Masih memandangnya, tapi dia berbicara padaku, “Kalau Ayah mau… aku
nggak menolak.”
“Apa!!!?”
“Aku serius.” Mirna menatapku.
“Kalau Ayah menginginkan aku… Ayah adalah seorang lelaki yang tampan.
Ayah membutuhkan seks. Disamping itu, aku bersedia, kan?”
Aku
pikir dia sedang bercanda. Tapi wanita yang menggoda ini tidak sedang
main-main. Tapi tetap saja tak mungkin aku melakukannya dengan istri
dari anak kandungku sendiri. “Terima kasih atas tawarannya, tapi kupikir
aku akan menolak tawaranmu.” suaraku terdengar penuh dengan keraguan
saat mengucapkannya.
Mirna mencibirkan bibir bawahnya, aku tak
bisa menduga apa yang sedang dirasakannya. Dia tetap terlihat menawan,
dan aku merasa Yoyok sangat beruntung.
Dia bicara dengan pelan.
“Dengar, Yoyok tak akan tahu. Maksudku, aku tak akan mengatakannya kalau
Ayah juga menjaga rahasia. Dan bukan berarti aku menawarkan diriku pada
setiap lelaki yang kutemui. Aku bukan wanita seperti itu dan aku bisa
mengatur agar sering berkunjung kemari. Dan aku tahu Ayah menganggapku
cukup menarik kan, sebab aku sering melihat Ayah memandangi pantatku.”
Aku
tak mungkin menyangkalnya. Mirna mungkin tak terlalu tinggi, tapi dia
memiliki bongkahan pantat yang indah diatas kedua kakinya. “Ya, kamu
memang memiliki pantat yang indah. Tapi itu bukan berarti kalau aku
ingin berselingkuh dengan menantuku sendiri.”
Dia berhenti
sejenak, tapi Mirna kelihatannya tak akan menyerah begitu saja. “Yah,
tapi jangan lupa. “Kalau Ayah mau… aku nggak menolak.”
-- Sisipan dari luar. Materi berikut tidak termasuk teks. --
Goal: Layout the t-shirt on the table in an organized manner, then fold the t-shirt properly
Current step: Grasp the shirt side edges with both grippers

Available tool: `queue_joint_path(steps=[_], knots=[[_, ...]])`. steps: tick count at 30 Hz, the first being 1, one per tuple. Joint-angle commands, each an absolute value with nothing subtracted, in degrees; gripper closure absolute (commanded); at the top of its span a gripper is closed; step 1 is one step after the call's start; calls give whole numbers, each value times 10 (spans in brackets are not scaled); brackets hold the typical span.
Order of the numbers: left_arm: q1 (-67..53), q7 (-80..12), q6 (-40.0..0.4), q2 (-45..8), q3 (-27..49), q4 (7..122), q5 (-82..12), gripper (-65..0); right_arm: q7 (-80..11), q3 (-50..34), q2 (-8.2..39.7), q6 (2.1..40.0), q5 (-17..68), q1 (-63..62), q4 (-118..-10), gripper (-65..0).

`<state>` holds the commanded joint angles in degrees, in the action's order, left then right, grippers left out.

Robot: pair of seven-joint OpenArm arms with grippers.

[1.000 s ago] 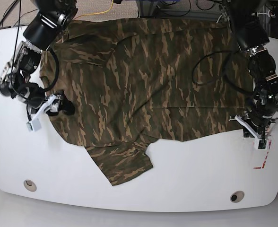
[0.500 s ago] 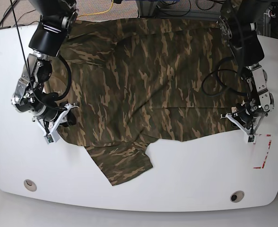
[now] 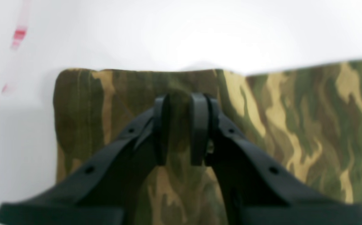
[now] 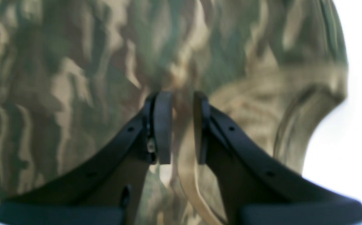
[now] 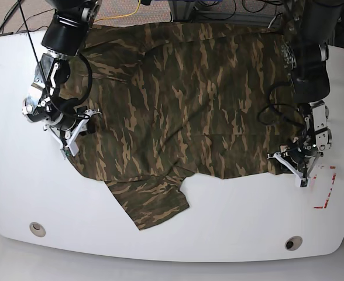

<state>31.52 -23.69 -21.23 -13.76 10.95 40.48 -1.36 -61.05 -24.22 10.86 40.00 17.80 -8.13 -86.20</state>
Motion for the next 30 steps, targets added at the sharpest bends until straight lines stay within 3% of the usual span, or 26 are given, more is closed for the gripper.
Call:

Dan itulah awal dari semua ini.
Seiring
minggu yang berlalu, entah di sengaja atau tidak, dia seakan selalu
berusaha untuk menggodaku, membuat puting sususnya menyentuh dadaku saat
dia menyerahkan bayinya padaku untuk ku gendong. Atau dia masukkan
jarinya di mulutnya saat Yoyok tak melihat, dan menghisapnya dengan
pandangan penuh kenikmatan ke arahku.
Suatu waktu dia duduk di
lantai dengan kaki menyilang dan sedang bermain dengan bayinya, dia
memandangku tepat di mata, tersenyum, dan menyentuh pangkal paha di
balik celana jeansnya. Aku tak akan melupakan hal itu. Dan dia entah
bagaimana selalu menemukan cara untuk berduaan denganku walaupun sesaat,
dan dia memberiku ciuman singkat yang penuh gairah, tepat di bibir. Itu
semua dilakukannya berulang-ulang.
“Kalau Ayah mau… aku nggak menolak,” dia berbisik di belakang Yoyok saat suaminya itu sedang memasukkan DVD pada player.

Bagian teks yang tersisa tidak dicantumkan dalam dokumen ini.